--- START ---

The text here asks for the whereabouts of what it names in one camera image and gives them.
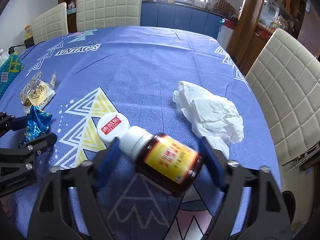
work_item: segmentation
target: black round object
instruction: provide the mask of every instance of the black round object
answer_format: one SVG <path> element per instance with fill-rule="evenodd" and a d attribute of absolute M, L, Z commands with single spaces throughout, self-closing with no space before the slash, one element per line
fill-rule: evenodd
<path fill-rule="evenodd" d="M 296 199 L 293 193 L 289 190 L 282 192 L 282 197 L 284 199 L 285 205 L 287 206 L 290 222 L 292 223 L 294 214 L 296 212 Z"/>

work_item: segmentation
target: chair backrest
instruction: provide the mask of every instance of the chair backrest
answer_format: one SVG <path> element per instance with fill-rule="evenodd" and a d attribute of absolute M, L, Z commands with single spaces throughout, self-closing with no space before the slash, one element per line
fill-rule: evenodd
<path fill-rule="evenodd" d="M 35 45 L 68 34 L 67 4 L 58 4 L 39 15 L 32 23 L 32 34 Z"/>
<path fill-rule="evenodd" d="M 116 26 L 140 26 L 142 0 L 77 0 L 78 32 Z"/>
<path fill-rule="evenodd" d="M 263 111 L 279 164 L 320 141 L 320 62 L 277 29 L 246 78 Z"/>

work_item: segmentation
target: blue tablecloth
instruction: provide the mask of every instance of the blue tablecloth
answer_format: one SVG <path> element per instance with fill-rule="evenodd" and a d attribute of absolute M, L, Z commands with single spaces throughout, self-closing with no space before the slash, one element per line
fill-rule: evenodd
<path fill-rule="evenodd" d="M 244 121 L 244 140 L 230 146 L 230 159 L 254 169 L 271 167 L 280 185 L 275 149 L 258 102 L 228 54 L 211 37 L 152 27 L 105 28 L 40 43 L 21 58 L 24 69 L 1 99 L 0 111 L 22 116 L 18 94 L 23 86 L 37 70 L 47 82 L 57 73 L 57 94 L 45 111 L 53 115 L 51 132 L 58 141 L 37 158 L 39 182 L 11 195 L 16 224 L 24 235 L 48 168 L 74 167 L 105 148 L 95 126 L 107 112 L 118 110 L 131 125 L 153 134 L 166 133 L 197 149 L 190 123 L 172 101 L 180 80 L 235 103 Z M 9 132 L 1 138 L 1 147 L 16 147 L 22 138 L 23 131 Z M 78 227 L 86 233 L 75 188 L 70 195 Z M 248 196 L 246 189 L 233 233 L 241 230 Z M 122 156 L 99 198 L 120 239 L 198 240 L 222 193 L 203 166 L 185 197 L 175 199 L 136 175 L 131 161 Z"/>

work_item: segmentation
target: red label on white lid
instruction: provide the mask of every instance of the red label on white lid
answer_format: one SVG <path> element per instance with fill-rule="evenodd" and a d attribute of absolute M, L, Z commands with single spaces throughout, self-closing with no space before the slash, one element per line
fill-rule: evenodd
<path fill-rule="evenodd" d="M 121 120 L 115 116 L 112 118 L 108 123 L 106 123 L 102 128 L 101 131 L 107 135 L 110 133 L 114 128 L 116 128 L 121 123 Z"/>

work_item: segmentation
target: white bottle cap
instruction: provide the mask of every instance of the white bottle cap
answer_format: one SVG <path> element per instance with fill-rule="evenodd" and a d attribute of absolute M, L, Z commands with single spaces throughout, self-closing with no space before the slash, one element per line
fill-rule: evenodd
<path fill-rule="evenodd" d="M 112 112 L 100 118 L 97 133 L 100 140 L 108 146 L 115 137 L 120 138 L 129 128 L 129 121 L 123 114 Z"/>
<path fill-rule="evenodd" d="M 120 138 L 119 148 L 131 160 L 135 161 L 141 149 L 148 143 L 154 136 L 141 127 L 133 126 Z"/>

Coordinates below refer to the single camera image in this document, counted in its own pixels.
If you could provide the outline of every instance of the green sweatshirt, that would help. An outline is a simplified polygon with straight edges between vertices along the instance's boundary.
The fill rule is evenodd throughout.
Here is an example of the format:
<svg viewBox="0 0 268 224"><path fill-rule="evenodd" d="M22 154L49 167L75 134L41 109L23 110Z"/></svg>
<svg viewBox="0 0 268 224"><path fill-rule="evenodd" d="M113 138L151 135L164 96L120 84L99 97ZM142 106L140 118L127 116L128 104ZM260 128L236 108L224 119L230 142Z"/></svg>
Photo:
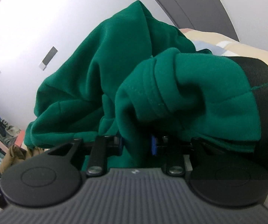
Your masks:
<svg viewBox="0 0 268 224"><path fill-rule="evenodd" d="M196 52L136 1L97 26L45 79L24 142L50 148L119 131L123 154L108 158L108 167L145 166L150 128L253 152L261 125L252 91L238 63Z"/></svg>

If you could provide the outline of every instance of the circular pad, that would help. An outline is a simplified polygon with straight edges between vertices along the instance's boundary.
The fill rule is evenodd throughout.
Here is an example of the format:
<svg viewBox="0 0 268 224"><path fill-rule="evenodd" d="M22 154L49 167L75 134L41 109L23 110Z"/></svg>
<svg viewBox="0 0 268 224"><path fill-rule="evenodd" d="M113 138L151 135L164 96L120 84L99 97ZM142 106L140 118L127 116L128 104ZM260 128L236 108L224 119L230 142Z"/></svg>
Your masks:
<svg viewBox="0 0 268 224"><path fill-rule="evenodd" d="M6 170L1 189L11 203L42 208L69 199L81 183L79 171L67 159L45 154Z"/></svg>
<svg viewBox="0 0 268 224"><path fill-rule="evenodd" d="M190 186L199 197L214 205L244 207L265 200L268 172L238 156L210 156L193 169Z"/></svg>

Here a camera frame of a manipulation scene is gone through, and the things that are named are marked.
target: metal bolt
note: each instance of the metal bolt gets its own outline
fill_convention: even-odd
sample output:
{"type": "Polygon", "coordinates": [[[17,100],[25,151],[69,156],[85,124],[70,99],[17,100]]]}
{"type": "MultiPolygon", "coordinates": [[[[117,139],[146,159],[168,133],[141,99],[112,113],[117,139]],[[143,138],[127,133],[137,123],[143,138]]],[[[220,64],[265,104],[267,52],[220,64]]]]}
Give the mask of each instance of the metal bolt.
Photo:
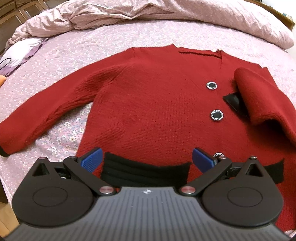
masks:
{"type": "Polygon", "coordinates": [[[114,192],[114,188],[110,186],[103,186],[100,188],[100,192],[103,194],[111,194],[114,192]]]}
{"type": "Polygon", "coordinates": [[[195,193],[196,189],[192,186],[185,186],[181,188],[181,192],[185,194],[195,193]]]}

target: red sweater
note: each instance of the red sweater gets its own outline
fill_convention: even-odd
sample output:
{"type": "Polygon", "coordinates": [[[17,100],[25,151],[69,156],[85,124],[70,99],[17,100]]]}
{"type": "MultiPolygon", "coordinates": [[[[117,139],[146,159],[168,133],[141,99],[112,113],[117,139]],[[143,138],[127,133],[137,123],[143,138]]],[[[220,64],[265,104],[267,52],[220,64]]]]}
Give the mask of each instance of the red sweater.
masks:
{"type": "MultiPolygon", "coordinates": [[[[96,146],[156,166],[191,161],[201,147],[232,161],[255,155],[263,165],[284,159],[278,184],[284,209],[277,225],[296,221],[296,111],[267,68],[223,51],[166,47],[131,48],[90,64],[34,95],[0,123],[0,146],[18,152],[49,130],[67,111],[94,102],[79,146],[81,156],[96,146]],[[206,87],[214,81],[215,90],[206,87]],[[223,100],[238,91],[250,120],[223,100]],[[213,121],[210,113],[224,117],[213,121]],[[284,133],[265,121],[278,121],[284,133]]],[[[101,166],[96,171],[99,176],[101,166]]],[[[190,166],[188,181],[200,172],[190,166]]]]}

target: purple fabric
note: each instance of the purple fabric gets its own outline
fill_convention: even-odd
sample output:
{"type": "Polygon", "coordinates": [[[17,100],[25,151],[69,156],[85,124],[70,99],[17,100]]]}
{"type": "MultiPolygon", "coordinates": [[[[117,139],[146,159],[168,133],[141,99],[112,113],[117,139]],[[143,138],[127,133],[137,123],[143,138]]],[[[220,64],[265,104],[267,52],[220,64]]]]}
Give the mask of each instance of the purple fabric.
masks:
{"type": "Polygon", "coordinates": [[[13,71],[15,71],[16,69],[18,69],[21,65],[23,65],[25,62],[27,62],[31,57],[34,56],[34,54],[43,46],[47,43],[48,39],[43,40],[40,44],[38,44],[37,46],[34,46],[30,52],[23,58],[22,62],[16,66],[9,66],[9,64],[5,67],[3,67],[0,70],[0,75],[4,75],[6,77],[10,76],[12,74],[13,71]]]}

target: white cloth
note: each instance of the white cloth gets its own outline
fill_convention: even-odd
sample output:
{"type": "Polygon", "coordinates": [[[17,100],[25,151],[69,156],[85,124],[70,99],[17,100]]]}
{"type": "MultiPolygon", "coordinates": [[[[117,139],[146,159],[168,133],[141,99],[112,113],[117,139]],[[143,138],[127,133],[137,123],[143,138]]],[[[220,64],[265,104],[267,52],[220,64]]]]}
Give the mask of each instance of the white cloth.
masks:
{"type": "Polygon", "coordinates": [[[7,63],[9,63],[7,66],[19,65],[22,62],[22,60],[25,58],[25,56],[31,51],[31,49],[34,46],[37,46],[38,44],[40,44],[44,39],[45,38],[32,37],[32,38],[24,39],[15,43],[2,56],[0,60],[0,68],[5,66],[7,63]]]}

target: wooden headboard
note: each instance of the wooden headboard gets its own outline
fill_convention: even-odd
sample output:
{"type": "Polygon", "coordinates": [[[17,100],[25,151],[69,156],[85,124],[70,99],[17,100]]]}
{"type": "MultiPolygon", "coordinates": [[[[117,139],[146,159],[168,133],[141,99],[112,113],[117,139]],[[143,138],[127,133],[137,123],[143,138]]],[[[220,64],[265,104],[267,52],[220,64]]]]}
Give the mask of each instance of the wooden headboard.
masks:
{"type": "Polygon", "coordinates": [[[287,18],[286,16],[284,16],[283,14],[278,12],[277,10],[273,9],[272,7],[266,5],[258,0],[245,0],[245,1],[254,3],[254,4],[264,8],[266,11],[269,11],[274,16],[276,16],[277,19],[280,20],[284,25],[286,25],[288,29],[290,29],[291,31],[293,30],[295,23],[291,19],[287,18]]]}
{"type": "Polygon", "coordinates": [[[0,0],[0,56],[6,41],[15,29],[43,10],[54,8],[67,0],[0,0]]]}

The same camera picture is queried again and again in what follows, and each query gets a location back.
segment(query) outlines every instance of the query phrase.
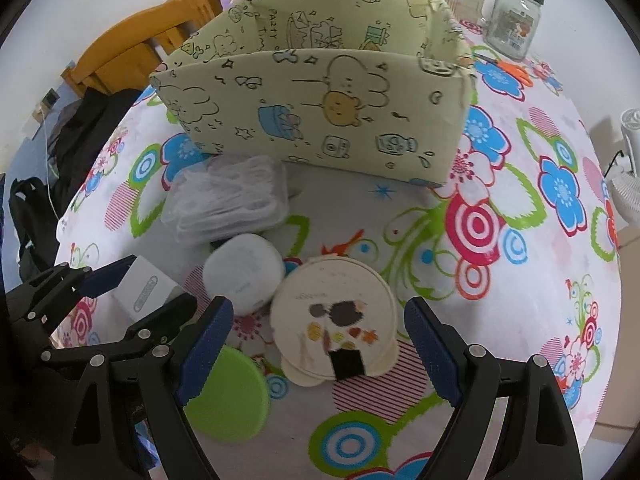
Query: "wooden chair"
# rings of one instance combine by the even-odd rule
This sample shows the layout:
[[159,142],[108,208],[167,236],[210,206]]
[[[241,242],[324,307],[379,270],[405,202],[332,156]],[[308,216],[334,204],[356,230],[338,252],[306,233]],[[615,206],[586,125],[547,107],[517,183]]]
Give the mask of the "wooden chair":
[[105,94],[125,88],[143,90],[161,62],[150,40],[170,54],[189,37],[185,23],[194,22],[200,28],[220,12],[220,0],[167,0],[141,10],[95,40],[75,66],[65,69],[62,79],[79,96],[89,86]]

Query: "white plastic packaging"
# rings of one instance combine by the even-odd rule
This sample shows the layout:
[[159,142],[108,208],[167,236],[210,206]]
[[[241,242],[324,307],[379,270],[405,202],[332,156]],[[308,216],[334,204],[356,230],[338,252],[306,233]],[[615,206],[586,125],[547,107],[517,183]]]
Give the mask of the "white plastic packaging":
[[181,170],[161,221],[185,245],[264,231],[289,214],[284,165],[267,155],[220,155]]

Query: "fabric storage box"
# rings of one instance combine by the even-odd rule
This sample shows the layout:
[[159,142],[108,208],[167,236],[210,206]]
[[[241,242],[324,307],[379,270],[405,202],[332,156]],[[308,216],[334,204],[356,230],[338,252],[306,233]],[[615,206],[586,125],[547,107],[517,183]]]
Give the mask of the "fabric storage box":
[[204,152],[437,185],[471,67],[443,0],[236,0],[150,81]]

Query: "red circle pattern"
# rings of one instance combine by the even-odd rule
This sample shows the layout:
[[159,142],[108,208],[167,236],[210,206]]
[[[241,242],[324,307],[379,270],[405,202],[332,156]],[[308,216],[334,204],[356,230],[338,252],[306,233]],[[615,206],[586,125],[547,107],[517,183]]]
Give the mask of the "red circle pattern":
[[463,260],[488,266],[500,258],[498,235],[505,224],[487,202],[469,206],[457,194],[445,216],[447,235]]
[[479,25],[476,25],[475,23],[470,22],[469,20],[460,20],[460,25],[465,27],[466,30],[469,30],[471,33],[475,34],[476,36],[482,36],[482,28],[479,27]]
[[92,316],[89,305],[80,302],[76,305],[76,316],[74,317],[74,323],[71,327],[78,334],[78,342],[84,344],[86,337],[91,332],[92,328]]
[[491,273],[487,266],[477,266],[460,260],[456,267],[456,288],[466,300],[484,298],[491,285]]
[[584,330],[582,330],[582,342],[587,345],[587,348],[591,348],[593,346],[597,328],[596,320],[593,317],[588,318],[584,323]]

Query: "backpack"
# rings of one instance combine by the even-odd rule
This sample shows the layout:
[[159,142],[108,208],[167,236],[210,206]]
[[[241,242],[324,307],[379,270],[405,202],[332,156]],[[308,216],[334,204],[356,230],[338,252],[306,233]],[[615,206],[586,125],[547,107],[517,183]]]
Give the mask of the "backpack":
[[26,282],[55,264],[60,245],[56,239],[58,219],[47,187],[36,176],[12,182],[9,211],[20,242],[20,278]]

--- END ---

What needs to be done
A complete answer lists every line of the listing above that holds the word "camera".

Completed exercise
The text here asks for the whereabouts of what it names in one camera image and gives them.
Coordinates below refer to the single camera image in this document, counted in its own pixels.
Here a camera frame of a manipulation scene is gone through, and the things that are named are marked.
The same camera picture is queried again and again in what follows, and each query gets a location back.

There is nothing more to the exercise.